- **ACTIVITY**
When you transcribe the listing that follows, keep every line exact and omit the pictures.

- **DATA FOR THE TASK**

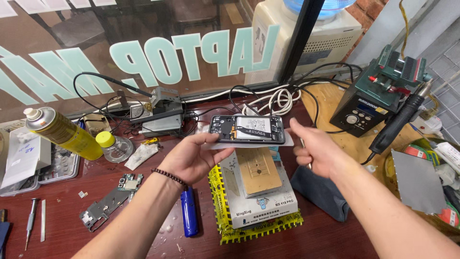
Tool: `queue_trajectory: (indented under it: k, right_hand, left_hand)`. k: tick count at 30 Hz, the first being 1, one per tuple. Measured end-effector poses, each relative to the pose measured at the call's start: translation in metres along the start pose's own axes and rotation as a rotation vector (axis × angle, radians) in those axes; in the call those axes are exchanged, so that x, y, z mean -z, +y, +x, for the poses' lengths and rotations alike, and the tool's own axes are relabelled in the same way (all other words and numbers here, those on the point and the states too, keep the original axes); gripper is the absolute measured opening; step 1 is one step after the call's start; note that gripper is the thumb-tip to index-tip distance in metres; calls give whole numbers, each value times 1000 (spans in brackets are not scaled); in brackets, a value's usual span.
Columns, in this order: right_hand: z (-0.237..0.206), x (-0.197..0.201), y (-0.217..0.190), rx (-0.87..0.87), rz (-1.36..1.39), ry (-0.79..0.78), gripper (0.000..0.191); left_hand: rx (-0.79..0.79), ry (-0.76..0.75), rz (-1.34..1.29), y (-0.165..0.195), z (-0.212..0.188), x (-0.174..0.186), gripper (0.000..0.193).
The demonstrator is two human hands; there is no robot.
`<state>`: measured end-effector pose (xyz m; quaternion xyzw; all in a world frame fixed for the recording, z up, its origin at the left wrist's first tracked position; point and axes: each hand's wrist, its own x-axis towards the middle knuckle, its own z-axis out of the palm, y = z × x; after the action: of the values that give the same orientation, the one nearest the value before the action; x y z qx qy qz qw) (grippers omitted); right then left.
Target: The person removes the old battery from a disassembled smartphone by prying it out with a plastic spudger, then cleans the battery compartment and installs a new battery. The person uses a plastic spudger and a small brush to clean the interior before placing the new battery into the phone.
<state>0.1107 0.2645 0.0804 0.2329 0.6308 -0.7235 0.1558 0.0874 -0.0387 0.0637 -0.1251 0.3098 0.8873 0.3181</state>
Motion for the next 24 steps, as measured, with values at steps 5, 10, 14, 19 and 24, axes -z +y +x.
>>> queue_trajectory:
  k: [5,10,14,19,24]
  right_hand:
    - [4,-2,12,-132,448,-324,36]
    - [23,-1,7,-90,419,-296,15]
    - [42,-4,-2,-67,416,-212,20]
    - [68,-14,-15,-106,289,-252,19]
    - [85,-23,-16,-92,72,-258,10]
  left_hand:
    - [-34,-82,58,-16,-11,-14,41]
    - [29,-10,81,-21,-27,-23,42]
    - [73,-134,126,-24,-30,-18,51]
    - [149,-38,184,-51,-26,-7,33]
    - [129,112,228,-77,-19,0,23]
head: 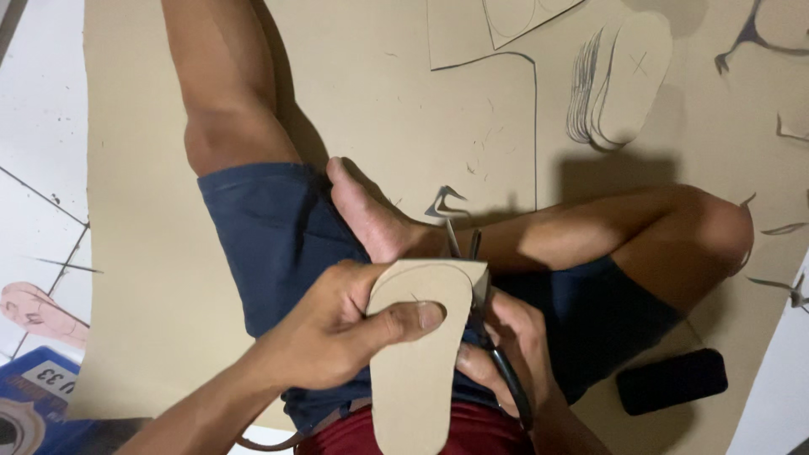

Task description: The person sits on the floor and cuts flip-flop sole shapes out of cardboard sheets using scissors, following drawn outlines. They stack finished cut pieces aside, separate paired outlines, and trim around the sole contours one piece at a time, leaving scrap offcuts around the work area.

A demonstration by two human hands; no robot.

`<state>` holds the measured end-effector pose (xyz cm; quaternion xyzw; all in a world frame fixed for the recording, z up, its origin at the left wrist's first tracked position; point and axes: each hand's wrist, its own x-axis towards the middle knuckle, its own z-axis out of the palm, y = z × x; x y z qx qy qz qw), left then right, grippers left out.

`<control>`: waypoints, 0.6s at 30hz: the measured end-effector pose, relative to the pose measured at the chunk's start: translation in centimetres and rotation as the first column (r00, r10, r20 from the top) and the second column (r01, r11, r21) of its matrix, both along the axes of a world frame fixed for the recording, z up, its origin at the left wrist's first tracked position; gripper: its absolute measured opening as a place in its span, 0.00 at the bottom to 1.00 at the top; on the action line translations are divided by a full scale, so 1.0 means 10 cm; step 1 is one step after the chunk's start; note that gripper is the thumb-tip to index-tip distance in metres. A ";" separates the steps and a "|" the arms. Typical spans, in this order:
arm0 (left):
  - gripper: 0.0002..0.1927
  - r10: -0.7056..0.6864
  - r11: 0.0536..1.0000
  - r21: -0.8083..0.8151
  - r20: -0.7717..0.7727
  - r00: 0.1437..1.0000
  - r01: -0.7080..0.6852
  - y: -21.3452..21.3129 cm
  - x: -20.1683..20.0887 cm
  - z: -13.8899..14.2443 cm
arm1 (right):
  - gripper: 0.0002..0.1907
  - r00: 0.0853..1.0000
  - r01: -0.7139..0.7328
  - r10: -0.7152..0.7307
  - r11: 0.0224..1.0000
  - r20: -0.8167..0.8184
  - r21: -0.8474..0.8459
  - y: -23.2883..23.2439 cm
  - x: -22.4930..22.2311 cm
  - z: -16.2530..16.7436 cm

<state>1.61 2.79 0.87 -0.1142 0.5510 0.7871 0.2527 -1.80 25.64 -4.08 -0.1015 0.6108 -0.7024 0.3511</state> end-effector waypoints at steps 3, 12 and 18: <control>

- **SOLVED EXERCISE**
Tool: `queue_trajectory: (indented under it: k, right_hand, left_hand)`. k: tick count at 30 Hz, the first being 1, one per tuple. Measured end-effector poses, each relative to the pose measured at the call's start: translation in metres along the start pose's own axes and rotation as a rotation vector (axis × angle, radians) in those axes; in the call those axes are exchanged, so that x, y, z mean -z, +y, +x, for the poses' lengths and rotations alike, and the tool's own axes are relabelled in the same way (all other words and numbers here, those on the point and the states too, keep the original axes); gripper is the absolute measured opening; step 1 is one step after the call's start; note that gripper is the thumb-tip to index-tip distance in metres; calls give whole numbers, each value times 1000 (spans in brackets are not scaled); in brackets, a value's usual span.
Columns, in this order: right_hand: z (-0.237..0.206), x (-0.197..0.201), y (-0.217..0.190), rx (-0.87..0.87), rz (-1.36..1.39), ry (-0.79..0.78), gripper (0.000..0.191); left_hand: rx (-0.79..0.79), ry (-0.76..0.75), rz (-1.34..1.29), y (-0.165..0.195), z (-0.212..0.188), x (-0.174..0.186), gripper (0.000..0.193).
The demonstrator is two human hands; there is no robot.
`<state>`: measured end-effector pose (xyz m; quaternion xyzw; all in a world frame fixed for the recording, z up, its origin at the left wrist's first tracked position; point and axes: each hand's wrist, its own x-axis towards the middle knuckle, its own z-axis out of the palm, y = z × x; after the action: of the values that give the same orientation, the one nearest the value before the action; x y z qx qy qz qw) (grippers omitted); right then left.
Target: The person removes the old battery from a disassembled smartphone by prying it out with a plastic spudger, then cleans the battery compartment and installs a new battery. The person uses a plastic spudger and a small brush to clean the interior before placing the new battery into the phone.
<state>0.1107 0.2645 0.0804 0.2329 0.6308 -0.7235 0.1558 0.0874 -0.0387 0.0637 -0.1251 0.3098 0.8873 0.3181</state>
Motion for the next 24 steps, as measured, with values at steps 5, 10, 14, 19 and 24, axes -z +y +x.
>>> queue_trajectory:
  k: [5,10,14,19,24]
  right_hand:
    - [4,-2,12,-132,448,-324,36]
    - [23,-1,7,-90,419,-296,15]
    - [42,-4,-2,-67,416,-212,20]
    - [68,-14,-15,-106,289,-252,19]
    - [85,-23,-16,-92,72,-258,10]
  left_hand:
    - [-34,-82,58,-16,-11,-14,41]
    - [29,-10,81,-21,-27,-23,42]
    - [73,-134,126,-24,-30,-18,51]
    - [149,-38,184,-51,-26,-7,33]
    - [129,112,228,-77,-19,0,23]
head: 

Task description: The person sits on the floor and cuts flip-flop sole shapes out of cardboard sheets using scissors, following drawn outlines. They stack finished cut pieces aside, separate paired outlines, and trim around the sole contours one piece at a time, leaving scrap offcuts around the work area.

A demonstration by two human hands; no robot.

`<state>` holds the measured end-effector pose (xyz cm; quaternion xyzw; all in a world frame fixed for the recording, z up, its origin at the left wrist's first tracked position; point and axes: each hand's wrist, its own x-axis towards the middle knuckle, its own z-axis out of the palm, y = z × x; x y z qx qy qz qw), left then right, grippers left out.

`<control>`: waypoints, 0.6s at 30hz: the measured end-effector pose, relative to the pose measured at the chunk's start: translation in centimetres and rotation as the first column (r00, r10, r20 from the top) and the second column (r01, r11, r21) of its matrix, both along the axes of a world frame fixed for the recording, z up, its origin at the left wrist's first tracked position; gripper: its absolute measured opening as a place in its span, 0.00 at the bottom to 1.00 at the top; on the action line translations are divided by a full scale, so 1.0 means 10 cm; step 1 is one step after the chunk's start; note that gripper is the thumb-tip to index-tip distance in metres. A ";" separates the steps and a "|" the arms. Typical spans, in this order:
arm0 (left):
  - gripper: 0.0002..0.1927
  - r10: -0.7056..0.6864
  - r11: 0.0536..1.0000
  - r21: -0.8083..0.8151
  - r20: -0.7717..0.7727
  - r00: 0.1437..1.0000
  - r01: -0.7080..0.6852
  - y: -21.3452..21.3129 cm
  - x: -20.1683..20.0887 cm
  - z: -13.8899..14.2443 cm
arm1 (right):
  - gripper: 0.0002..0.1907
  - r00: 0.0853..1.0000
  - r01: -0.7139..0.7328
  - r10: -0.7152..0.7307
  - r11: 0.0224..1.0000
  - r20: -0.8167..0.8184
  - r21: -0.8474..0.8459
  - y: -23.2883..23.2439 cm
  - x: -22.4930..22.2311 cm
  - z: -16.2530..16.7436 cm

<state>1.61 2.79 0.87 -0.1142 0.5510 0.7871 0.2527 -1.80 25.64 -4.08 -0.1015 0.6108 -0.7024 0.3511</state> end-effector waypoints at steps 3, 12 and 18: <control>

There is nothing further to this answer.